• **Records supplied**
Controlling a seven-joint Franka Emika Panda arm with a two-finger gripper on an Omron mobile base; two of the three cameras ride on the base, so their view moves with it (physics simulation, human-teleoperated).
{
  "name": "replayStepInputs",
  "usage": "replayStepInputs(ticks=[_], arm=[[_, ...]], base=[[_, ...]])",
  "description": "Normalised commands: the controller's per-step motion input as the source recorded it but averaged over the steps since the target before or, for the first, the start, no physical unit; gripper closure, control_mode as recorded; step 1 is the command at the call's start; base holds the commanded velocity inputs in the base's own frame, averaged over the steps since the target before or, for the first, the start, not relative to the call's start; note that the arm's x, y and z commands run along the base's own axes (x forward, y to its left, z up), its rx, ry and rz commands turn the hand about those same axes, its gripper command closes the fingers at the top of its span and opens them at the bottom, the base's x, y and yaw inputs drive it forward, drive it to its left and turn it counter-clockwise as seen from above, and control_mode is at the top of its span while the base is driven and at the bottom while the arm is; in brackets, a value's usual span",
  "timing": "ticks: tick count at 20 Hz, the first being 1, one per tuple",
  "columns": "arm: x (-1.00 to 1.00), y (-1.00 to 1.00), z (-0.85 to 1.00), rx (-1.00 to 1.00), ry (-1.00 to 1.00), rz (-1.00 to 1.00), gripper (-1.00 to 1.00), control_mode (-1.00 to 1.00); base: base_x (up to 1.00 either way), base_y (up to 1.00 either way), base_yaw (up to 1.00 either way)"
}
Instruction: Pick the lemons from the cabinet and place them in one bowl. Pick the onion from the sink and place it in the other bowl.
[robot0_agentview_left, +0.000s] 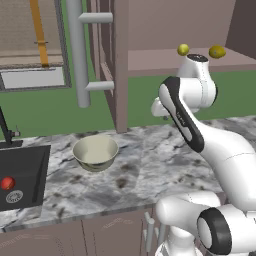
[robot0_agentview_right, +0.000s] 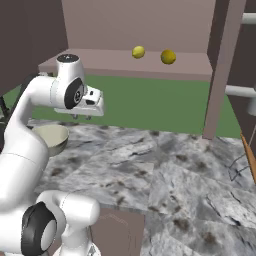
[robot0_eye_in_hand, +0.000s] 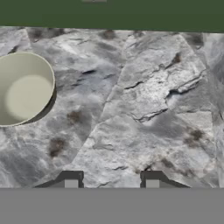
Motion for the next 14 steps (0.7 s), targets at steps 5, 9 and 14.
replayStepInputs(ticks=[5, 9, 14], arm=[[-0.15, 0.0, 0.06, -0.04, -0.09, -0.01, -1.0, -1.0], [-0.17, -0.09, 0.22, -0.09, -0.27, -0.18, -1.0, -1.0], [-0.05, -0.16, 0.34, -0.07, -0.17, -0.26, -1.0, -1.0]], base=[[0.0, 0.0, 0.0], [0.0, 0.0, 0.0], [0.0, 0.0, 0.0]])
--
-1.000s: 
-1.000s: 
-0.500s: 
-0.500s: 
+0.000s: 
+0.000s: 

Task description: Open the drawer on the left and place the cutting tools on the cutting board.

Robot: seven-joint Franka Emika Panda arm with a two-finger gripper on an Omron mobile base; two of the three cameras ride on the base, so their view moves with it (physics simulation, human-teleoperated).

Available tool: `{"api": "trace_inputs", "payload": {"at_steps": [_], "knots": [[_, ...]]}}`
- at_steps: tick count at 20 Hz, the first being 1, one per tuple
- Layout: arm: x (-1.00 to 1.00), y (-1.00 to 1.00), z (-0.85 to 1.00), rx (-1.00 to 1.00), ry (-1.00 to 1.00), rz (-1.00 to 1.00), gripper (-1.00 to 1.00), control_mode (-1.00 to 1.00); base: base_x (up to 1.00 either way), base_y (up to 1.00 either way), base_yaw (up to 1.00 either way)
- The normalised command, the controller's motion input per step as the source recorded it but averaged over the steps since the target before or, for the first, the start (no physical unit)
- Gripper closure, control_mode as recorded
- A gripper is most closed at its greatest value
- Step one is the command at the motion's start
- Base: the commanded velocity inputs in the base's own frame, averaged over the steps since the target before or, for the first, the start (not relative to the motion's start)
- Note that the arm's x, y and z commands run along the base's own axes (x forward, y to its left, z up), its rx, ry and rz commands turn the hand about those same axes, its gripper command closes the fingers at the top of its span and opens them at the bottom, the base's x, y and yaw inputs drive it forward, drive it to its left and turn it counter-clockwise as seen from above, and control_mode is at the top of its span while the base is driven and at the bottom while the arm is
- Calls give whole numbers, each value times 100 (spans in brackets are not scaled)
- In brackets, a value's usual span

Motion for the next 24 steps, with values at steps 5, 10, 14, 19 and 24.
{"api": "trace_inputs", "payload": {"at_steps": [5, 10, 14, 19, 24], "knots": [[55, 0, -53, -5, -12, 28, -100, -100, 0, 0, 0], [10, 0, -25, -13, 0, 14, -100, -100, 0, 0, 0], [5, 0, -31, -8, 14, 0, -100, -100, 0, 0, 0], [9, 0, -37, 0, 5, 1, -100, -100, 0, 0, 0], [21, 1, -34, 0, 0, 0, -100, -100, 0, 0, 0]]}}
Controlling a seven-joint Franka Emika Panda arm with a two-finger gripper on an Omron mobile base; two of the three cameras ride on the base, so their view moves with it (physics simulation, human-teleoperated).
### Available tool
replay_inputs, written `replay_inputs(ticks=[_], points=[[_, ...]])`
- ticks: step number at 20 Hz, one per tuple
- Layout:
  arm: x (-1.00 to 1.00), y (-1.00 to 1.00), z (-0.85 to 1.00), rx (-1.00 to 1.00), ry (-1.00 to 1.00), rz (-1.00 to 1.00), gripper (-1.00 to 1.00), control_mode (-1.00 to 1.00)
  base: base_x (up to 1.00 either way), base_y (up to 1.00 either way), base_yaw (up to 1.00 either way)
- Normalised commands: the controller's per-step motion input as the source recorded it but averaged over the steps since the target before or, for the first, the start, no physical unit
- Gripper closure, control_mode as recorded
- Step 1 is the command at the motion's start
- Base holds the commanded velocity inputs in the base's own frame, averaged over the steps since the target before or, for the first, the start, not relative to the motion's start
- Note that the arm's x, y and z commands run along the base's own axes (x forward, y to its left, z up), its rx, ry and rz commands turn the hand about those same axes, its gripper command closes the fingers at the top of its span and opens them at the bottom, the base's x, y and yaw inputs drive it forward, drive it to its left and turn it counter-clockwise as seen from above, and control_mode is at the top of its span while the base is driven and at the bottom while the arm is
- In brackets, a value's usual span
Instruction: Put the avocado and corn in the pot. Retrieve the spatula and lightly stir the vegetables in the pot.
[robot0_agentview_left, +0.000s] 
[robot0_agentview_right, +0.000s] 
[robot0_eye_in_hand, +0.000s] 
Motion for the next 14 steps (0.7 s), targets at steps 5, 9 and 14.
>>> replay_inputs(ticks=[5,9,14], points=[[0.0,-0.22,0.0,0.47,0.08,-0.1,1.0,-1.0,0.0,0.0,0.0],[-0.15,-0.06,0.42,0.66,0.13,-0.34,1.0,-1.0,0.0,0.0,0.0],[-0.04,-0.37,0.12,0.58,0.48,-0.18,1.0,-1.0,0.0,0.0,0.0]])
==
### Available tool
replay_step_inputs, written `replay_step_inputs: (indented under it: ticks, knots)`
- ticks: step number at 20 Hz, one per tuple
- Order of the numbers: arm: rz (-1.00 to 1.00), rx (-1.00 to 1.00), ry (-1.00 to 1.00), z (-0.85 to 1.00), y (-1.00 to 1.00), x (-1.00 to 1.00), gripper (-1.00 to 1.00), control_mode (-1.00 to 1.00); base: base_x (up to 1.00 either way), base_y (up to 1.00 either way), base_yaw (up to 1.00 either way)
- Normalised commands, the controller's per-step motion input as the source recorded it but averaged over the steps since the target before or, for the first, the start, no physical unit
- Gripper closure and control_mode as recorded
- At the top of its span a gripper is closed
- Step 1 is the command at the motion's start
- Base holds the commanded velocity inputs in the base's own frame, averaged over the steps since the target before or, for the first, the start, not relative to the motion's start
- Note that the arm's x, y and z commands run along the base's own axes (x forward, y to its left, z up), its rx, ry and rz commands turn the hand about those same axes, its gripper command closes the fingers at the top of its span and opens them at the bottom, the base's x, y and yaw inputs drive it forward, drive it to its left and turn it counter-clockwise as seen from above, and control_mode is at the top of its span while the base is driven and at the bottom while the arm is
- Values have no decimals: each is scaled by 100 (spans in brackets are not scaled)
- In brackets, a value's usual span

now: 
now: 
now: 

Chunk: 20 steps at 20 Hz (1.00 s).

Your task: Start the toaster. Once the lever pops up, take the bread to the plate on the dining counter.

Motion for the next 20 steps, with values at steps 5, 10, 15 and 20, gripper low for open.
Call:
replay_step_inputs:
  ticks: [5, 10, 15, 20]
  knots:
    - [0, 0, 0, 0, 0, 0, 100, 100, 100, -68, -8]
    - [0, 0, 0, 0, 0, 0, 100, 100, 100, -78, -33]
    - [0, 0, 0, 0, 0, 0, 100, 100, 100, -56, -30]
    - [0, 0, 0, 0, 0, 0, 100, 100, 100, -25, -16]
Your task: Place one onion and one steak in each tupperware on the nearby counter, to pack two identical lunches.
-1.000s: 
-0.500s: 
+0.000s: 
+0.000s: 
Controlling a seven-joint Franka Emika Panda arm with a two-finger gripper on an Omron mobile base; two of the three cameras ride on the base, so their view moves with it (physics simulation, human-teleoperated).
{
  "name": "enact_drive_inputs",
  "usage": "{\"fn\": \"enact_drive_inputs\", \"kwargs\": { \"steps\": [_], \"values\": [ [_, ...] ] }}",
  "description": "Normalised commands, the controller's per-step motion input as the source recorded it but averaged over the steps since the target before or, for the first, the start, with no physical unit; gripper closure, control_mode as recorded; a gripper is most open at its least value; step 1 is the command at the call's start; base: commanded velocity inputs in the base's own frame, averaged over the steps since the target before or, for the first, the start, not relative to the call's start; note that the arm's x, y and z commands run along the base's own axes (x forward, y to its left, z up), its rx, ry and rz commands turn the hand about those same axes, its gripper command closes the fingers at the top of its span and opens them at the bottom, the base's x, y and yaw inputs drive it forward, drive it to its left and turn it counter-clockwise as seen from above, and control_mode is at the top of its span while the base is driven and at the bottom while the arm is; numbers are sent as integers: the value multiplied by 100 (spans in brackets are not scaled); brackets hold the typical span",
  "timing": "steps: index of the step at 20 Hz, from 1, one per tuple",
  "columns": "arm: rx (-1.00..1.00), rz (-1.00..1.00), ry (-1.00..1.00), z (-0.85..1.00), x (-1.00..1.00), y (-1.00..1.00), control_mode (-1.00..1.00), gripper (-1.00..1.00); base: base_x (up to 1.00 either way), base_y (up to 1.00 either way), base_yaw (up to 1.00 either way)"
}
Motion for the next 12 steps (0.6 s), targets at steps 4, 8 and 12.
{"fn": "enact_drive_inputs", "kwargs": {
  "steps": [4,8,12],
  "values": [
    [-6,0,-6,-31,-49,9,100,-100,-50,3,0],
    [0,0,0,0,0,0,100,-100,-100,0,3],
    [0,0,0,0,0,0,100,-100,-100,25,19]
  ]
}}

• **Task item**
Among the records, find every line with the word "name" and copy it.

• **Response to this task**
  "name": "replayStepInputs",
  "name": "enact_drive_inputs",

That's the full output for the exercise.